● **Entries supplied**
..............................
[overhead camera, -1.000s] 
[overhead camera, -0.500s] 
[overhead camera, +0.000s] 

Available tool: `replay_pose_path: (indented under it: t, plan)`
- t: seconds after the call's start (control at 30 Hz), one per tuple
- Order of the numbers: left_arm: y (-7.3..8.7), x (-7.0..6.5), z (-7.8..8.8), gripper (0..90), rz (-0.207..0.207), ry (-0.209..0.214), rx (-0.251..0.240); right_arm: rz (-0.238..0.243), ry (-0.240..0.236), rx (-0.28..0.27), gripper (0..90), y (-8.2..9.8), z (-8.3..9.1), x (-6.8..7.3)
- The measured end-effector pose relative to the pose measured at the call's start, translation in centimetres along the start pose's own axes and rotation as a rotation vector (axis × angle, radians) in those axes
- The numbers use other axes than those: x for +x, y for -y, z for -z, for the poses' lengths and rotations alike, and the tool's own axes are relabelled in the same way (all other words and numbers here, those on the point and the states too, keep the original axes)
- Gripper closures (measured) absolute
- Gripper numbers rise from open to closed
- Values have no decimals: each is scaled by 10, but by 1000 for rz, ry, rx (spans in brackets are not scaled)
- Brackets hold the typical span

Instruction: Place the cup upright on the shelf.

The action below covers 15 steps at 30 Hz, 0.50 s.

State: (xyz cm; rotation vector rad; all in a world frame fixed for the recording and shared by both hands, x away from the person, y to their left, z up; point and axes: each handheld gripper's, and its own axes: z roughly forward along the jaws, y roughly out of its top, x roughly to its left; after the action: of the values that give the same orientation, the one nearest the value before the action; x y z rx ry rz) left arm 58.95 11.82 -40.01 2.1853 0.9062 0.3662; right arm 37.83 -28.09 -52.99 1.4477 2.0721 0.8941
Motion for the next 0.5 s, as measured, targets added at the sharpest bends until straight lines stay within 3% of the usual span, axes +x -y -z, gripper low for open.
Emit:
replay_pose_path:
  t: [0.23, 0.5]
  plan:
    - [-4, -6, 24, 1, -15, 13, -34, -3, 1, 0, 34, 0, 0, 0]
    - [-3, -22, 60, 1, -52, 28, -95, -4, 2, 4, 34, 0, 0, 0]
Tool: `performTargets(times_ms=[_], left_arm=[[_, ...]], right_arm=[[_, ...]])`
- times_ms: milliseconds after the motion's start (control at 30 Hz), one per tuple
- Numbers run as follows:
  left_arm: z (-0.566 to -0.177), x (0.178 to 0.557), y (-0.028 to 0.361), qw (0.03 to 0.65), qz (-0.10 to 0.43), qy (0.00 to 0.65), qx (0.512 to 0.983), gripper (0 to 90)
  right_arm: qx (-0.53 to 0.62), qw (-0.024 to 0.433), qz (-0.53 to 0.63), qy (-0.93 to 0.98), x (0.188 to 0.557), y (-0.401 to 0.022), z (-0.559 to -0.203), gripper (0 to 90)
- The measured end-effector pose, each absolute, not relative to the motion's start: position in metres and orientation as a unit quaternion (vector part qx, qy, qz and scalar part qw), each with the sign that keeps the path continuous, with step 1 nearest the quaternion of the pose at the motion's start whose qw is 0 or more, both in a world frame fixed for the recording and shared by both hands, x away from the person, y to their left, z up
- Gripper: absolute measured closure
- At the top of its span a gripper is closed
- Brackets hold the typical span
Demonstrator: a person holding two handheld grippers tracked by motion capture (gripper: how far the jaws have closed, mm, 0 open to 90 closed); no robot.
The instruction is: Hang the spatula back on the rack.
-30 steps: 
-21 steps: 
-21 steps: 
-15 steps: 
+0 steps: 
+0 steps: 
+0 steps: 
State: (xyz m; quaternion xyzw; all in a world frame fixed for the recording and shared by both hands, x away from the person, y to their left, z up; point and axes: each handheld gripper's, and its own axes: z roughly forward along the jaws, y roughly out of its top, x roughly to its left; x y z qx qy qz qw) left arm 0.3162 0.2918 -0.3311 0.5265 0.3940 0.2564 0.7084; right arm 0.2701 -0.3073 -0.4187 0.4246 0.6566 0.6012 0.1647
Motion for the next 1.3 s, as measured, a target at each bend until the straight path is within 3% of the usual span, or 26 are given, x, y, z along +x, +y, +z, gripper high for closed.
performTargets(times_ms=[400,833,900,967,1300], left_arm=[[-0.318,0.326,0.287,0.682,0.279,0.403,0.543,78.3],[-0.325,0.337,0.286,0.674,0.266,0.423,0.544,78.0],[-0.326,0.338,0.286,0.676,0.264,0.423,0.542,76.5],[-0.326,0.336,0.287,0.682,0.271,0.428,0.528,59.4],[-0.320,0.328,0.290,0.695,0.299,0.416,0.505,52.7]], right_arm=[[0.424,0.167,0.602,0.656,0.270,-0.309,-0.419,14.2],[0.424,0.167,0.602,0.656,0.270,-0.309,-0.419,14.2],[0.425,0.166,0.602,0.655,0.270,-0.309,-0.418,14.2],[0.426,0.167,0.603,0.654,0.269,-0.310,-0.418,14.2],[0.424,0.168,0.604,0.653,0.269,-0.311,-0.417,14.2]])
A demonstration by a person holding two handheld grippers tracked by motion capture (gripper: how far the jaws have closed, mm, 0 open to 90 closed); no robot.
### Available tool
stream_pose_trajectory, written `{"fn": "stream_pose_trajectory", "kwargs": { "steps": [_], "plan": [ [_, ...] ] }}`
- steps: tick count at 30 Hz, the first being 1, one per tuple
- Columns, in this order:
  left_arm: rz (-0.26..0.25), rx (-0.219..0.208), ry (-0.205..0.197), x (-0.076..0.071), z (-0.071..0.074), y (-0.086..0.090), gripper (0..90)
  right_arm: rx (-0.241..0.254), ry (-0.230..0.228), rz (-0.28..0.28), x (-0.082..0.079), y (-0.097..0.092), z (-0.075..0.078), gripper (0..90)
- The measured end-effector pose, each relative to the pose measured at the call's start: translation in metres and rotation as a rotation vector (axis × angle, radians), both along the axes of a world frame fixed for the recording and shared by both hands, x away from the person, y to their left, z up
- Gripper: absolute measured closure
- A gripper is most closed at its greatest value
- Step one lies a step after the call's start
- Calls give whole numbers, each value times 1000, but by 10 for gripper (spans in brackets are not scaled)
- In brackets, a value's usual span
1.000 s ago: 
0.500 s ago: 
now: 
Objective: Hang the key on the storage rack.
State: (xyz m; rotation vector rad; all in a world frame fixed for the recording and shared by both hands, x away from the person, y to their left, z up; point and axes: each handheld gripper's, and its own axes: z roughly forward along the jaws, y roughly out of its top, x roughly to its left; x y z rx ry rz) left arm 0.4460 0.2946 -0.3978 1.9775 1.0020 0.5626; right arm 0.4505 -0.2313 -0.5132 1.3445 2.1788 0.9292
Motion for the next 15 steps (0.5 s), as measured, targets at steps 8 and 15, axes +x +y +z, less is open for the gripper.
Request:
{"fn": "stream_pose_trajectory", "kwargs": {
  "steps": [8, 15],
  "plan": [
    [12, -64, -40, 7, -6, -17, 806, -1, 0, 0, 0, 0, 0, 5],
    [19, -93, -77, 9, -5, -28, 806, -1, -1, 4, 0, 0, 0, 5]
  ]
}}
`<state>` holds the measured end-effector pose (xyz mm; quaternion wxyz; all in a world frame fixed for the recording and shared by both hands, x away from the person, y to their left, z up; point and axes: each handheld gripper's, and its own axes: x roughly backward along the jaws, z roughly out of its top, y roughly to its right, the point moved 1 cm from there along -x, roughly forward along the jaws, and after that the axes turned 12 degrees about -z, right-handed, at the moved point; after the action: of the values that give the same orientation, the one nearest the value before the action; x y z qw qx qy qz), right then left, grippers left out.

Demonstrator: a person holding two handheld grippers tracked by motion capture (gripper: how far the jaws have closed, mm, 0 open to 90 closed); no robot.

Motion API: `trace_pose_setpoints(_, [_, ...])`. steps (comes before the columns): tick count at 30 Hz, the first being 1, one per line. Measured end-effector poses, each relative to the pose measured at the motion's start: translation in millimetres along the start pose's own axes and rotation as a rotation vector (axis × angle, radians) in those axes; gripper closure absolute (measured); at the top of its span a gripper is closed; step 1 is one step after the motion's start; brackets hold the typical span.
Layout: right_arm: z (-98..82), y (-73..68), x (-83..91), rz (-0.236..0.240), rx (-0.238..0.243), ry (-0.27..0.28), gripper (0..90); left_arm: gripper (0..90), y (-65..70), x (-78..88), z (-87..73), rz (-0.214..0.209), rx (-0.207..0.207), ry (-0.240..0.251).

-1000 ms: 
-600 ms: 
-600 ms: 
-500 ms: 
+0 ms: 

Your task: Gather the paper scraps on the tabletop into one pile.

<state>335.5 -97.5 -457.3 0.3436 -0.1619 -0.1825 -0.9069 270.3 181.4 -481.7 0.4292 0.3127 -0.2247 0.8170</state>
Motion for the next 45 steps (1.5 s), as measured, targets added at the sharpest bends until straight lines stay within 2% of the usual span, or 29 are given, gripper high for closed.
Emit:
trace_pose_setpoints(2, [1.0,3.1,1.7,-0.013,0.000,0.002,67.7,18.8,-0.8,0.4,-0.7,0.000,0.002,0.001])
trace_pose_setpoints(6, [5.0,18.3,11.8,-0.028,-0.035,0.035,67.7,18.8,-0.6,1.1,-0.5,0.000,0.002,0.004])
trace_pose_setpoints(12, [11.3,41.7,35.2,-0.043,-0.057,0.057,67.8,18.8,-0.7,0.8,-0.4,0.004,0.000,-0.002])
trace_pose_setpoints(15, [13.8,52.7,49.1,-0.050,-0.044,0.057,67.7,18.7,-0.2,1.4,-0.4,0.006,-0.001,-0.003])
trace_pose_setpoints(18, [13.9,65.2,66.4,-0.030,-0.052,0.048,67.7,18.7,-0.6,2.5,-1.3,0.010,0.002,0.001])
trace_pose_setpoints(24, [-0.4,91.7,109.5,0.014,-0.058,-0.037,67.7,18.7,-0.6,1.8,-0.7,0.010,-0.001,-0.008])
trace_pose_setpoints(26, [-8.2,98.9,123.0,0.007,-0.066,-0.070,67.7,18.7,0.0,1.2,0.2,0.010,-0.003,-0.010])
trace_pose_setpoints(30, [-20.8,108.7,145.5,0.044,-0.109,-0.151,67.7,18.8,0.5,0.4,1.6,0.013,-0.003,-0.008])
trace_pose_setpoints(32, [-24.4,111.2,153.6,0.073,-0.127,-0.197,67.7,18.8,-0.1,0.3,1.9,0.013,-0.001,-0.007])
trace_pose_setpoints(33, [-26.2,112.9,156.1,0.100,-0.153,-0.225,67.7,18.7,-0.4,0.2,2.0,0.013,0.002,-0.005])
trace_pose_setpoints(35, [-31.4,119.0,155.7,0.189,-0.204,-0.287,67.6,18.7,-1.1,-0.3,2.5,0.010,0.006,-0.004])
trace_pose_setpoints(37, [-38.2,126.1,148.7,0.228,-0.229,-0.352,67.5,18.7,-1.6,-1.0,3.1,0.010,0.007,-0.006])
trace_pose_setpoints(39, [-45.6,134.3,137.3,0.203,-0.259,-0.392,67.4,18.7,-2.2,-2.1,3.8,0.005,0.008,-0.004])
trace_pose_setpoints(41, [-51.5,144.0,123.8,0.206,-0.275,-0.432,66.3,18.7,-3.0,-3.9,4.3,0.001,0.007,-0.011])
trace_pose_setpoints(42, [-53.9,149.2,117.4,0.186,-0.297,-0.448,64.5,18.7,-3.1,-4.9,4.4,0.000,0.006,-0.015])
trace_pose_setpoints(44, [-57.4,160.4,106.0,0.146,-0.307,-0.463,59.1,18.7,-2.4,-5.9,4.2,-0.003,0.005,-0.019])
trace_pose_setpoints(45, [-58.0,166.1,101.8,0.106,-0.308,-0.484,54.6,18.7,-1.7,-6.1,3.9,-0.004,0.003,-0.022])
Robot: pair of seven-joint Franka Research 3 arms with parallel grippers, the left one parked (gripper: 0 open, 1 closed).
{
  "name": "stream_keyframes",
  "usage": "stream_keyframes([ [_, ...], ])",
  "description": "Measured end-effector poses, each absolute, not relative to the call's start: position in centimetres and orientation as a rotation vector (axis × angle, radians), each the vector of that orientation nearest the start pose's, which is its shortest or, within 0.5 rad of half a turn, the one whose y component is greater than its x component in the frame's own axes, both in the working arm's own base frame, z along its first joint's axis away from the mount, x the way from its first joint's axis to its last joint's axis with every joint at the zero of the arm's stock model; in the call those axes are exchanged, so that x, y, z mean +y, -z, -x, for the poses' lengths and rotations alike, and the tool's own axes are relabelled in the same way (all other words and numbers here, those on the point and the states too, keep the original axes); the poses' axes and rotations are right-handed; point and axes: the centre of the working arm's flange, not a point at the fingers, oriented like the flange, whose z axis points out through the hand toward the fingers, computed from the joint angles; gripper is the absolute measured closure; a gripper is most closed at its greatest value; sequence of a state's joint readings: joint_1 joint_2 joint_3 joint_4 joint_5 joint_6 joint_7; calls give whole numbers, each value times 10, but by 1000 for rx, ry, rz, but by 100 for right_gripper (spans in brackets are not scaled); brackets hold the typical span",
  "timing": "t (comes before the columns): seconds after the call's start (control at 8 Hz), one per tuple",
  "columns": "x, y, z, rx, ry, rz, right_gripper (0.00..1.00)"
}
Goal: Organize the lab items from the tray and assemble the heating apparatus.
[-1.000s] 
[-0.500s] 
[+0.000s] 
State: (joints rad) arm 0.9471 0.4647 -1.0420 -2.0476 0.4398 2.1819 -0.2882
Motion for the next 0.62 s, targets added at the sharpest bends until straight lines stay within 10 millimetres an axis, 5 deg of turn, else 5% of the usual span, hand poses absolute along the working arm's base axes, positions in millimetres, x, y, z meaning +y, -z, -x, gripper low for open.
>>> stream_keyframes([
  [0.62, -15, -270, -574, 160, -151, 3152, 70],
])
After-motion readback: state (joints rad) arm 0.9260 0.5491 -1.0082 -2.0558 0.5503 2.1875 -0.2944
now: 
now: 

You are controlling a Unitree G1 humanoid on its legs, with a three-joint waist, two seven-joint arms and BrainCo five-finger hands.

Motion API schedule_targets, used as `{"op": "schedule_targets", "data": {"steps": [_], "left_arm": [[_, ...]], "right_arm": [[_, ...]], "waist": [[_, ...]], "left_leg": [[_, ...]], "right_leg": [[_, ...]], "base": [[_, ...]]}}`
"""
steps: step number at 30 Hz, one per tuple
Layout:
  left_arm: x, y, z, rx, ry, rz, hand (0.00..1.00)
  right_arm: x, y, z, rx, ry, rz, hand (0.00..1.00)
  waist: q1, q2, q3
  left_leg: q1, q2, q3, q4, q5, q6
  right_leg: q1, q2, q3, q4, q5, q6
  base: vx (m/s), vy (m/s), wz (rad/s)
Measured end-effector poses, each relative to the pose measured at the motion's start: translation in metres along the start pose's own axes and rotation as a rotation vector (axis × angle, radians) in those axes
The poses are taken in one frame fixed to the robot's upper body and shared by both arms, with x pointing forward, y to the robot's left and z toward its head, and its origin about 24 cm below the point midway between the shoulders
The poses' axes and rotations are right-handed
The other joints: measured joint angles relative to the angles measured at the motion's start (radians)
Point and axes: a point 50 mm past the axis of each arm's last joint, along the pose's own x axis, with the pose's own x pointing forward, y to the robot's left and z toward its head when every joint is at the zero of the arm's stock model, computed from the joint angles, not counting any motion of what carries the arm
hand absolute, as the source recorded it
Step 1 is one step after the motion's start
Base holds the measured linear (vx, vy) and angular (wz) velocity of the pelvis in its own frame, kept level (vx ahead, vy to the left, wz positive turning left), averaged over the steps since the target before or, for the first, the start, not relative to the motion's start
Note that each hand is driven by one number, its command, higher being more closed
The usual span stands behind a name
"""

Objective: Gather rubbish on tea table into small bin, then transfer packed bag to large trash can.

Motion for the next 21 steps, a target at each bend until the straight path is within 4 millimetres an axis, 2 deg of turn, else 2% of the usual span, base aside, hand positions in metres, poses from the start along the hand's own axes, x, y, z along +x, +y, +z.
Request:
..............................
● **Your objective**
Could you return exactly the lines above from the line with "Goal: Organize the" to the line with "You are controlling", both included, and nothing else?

● **Answer area**
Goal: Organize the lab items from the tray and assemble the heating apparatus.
[-1.000s] 
[-0.500s] 
[+0.000s] 
State: (joints rad) arm 0.9471 0.4647 -1.0420 -2.0476 0.4398 2.1819 -0.2882
Motion for the next 0.62 s, targets added at the sharpest bends until straight lines stay within 10 millimetres an axis, 5 deg of turn, else 5% of the usual span, hand poses absolute along the working arm's base axes, positions in millimetres, x, y, z meaning +y, -z, -x, gripper low for open.
>>> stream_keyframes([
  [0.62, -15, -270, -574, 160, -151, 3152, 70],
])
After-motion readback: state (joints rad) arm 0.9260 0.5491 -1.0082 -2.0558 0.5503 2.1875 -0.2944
now: 
now: 

You are controlling a Unitree G1 humanoid on its legs, with a three-joint waist, two seven-joint arms and BrainCo five-finger hands.

Work on this exercise is complete.